[Given data — start]

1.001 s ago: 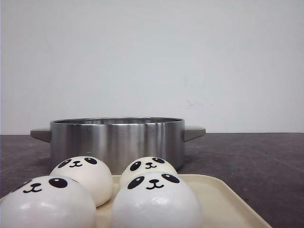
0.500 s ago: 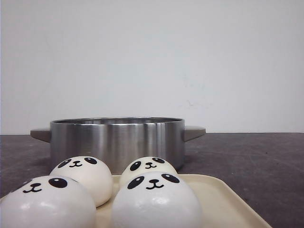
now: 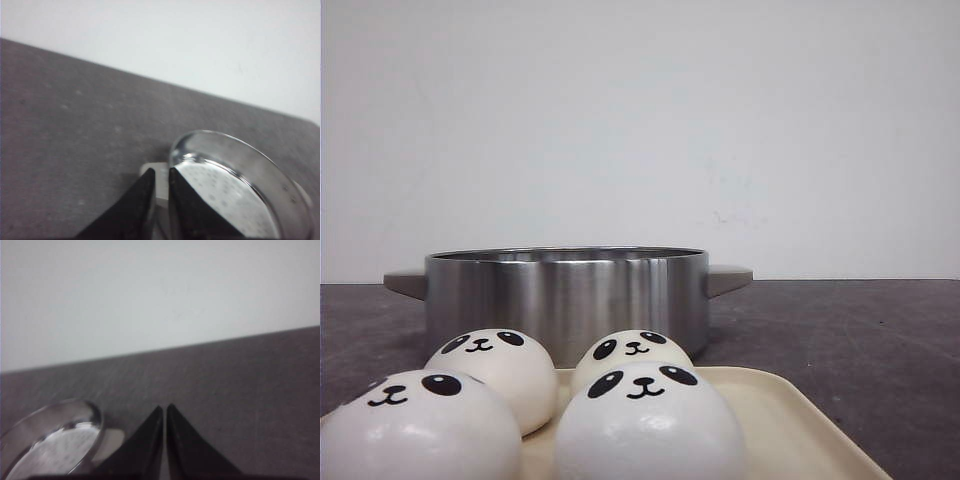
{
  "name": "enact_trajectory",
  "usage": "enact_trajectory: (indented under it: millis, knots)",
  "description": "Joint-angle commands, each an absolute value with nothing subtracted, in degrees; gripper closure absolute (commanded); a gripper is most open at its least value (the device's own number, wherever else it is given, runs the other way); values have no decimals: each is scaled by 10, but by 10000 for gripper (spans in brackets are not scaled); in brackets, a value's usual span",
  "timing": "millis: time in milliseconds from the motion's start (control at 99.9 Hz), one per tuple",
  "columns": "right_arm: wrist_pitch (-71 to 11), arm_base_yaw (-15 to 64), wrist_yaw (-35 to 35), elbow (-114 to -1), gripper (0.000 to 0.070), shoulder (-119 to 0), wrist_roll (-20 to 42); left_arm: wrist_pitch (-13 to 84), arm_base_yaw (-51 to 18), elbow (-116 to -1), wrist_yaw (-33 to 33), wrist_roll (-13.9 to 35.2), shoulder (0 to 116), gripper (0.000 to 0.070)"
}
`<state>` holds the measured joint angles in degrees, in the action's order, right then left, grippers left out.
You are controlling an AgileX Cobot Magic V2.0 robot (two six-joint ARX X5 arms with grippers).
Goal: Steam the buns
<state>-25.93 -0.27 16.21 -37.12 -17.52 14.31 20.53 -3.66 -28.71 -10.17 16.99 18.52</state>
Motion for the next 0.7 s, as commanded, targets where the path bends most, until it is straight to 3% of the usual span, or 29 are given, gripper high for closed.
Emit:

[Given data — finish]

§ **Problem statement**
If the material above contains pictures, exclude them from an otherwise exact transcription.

§ **Solved exercise**
1.001 s ago: 
0.500 s ago: 
now: 
{
  "name": "enact_trajectory",
  "usage": "enact_trajectory: (indented under it: millis, knots)",
  "description": "Joint-angle commands, each an absolute value with nothing subtracted, in degrees; gripper closure absolute (commanded); a gripper is most open at its least value (the device's own number, wherever else it is given, runs the other way); values have no decimals: each is scaled by 10, but by 10000 for gripper (spans in brackets are not scaled); in brackets, a value's usual span",
  "timing": "millis: time in milliseconds from the motion's start (control at 99.9 Hz), one per tuple",
  "columns": "right_arm: wrist_pitch (-71 to 11), arm_base_yaw (-15 to 64), wrist_yaw (-35 to 35), elbow (-114 to -1), gripper (0.000 to 0.070), shoulder (-119 to 0), wrist_roll (-20 to 42); left_arm: wrist_pitch (-13 to 84), arm_base_yaw (-51 to 18), elbow (-116 to -1), wrist_yaw (-33 to 33), wrist_roll (-13.9 to 35.2), shoulder (0 to 116), gripper (0.000 to 0.070)"
}
`<state>` holds the measured joint angles in degrees, in the action's order, right then left, grippers left out.
You are controlling an AgileX Cobot Magic V2.0 robot (two six-joint ARX X5 arms with grippers).
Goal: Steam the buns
<state>-25.93 -0.27 16.21 -37.12 -17.52 14.31 20.53 -3.66 -28.71 -10.17 16.99 18.52</state>
Motion for the next 0.7 s, as commanded, targets where the path bends most, until it is straight to 3% of the usual span, or 29 are given, gripper high for closed.
Emit:

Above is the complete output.